Public Policy Proposals
Minimum Wage adjustments Minimum wages, the paper notes, can protect low-paid workers against hefty losses of purchasing power at times of high inflation. 90 per cent of ILO Member States have minimum wage systems in place. Minimum wages must be adjusted regularly “to take into account the needs of workers and their families, along with economic factors. This adjustment process should be undertaken with the full participation of the social partners and involve evidence-based social dialogue, in line with the Minimum Wage Fixing Convention, 1970 (No. 131)”.
In real terms, the value has fallen in various countries including Australia, Bulgaria, Korea, Spain, South Africa, Sri Lanka, USA and the UK. (NB the UK has recently raised minimum wage levels by around 10%, an indication of the potential appeal of such moves to national lawmakers.)
Social dialogue The ILO adds that “strong social dialogue, including collective bargaining, can be instrumental in achieving wage adjustments during a crisis.”
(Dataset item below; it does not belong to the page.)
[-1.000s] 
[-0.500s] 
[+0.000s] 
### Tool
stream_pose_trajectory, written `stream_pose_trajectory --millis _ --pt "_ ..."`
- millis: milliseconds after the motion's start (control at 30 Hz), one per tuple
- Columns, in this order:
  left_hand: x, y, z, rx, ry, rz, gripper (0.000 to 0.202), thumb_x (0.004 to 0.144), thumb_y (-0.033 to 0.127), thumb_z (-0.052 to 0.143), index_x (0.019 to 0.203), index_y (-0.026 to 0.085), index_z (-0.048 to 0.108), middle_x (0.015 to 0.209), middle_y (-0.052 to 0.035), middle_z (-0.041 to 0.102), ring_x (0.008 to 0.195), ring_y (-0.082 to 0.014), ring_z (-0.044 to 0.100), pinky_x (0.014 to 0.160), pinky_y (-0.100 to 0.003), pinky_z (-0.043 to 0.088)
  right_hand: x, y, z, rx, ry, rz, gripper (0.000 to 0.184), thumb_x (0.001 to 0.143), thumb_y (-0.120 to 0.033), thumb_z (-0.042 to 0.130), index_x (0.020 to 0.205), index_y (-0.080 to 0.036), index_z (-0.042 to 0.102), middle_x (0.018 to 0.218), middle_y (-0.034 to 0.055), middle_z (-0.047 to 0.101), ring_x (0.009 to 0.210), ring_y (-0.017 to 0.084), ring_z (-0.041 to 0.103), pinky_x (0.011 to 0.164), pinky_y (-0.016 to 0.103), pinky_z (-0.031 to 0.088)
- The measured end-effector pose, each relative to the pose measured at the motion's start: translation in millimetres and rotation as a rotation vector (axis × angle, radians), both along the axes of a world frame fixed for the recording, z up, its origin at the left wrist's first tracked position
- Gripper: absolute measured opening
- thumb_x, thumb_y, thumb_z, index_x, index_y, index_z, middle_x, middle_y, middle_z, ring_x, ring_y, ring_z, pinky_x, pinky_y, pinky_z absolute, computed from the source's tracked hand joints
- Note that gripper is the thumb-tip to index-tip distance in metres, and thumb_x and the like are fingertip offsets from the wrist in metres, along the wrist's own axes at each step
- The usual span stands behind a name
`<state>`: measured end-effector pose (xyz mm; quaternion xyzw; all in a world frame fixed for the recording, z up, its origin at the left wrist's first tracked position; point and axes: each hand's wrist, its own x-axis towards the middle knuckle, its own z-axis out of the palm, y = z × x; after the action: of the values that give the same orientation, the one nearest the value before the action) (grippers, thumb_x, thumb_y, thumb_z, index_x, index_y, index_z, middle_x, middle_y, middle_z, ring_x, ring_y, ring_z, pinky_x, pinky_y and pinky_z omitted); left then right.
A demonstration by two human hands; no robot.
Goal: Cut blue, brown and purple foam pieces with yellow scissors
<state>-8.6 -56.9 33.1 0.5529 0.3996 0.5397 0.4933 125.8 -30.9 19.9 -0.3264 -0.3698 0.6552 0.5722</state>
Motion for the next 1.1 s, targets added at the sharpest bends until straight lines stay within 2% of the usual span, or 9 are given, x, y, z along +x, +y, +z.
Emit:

Gender pay gaps Despite close examination of gender pay data, the report found no general trend over recent years. In some countries the gap worsened, but in others it improved. However, the paper argues that, “given that the gender pay gap remains persistently high across countries and regions, greater efforts are required to tackle gender inequalities in the labour market.” Among specific proposals it recommends “implementing legal frameworks and policies to increase pay transparency at the enterprise level with a view to eliminating pay discrimination.” This is a view which the EU Commission has already adopted in its recent proposals.
Other measures The report also highlights various measures that governments have used or could consider, including:
- means-tested vouchers provided to low-income households to enable them to buy essential goods,
- general interventions aimed at reducing the cost of living for all households, such as the (often temporary) reduction of indirect taxation on goods and services,
- providing households with energy vouchers to help them cope with the current energy crisis,
- cuts to value added tax to reduce, and mitigate the burden of, inflation,
- windfall taxes on oil and gas companies to help pay for these measures.
In framing their policies, and mandates for negotiators, managers will want to keep an eye on whether and how far such policies have been adopted in relevant countries. And also have regard to whether and how far lack of any action may be “fuelling further social unrest”, as the ILO puts it.
The full ILO report is accessible HERE It includes a short executive summary.
Managing pay and strategy across a range of geographies demands a wide range of data. To be of real use, that has to be up-to-date. Reports from international organisations generally emerge too slowly to be of much help. Inevitably, some of the data here is incomplete and already dated.
But at a time when reputable authorities have repeatedly been forced to revisit and drastically revise their forecasts, and in an area where reliable sources are limited, some of the information and analysis in this new paper may be worth the attention of those grappling with pay strategy and labour relations management in these troubled and uncertain times.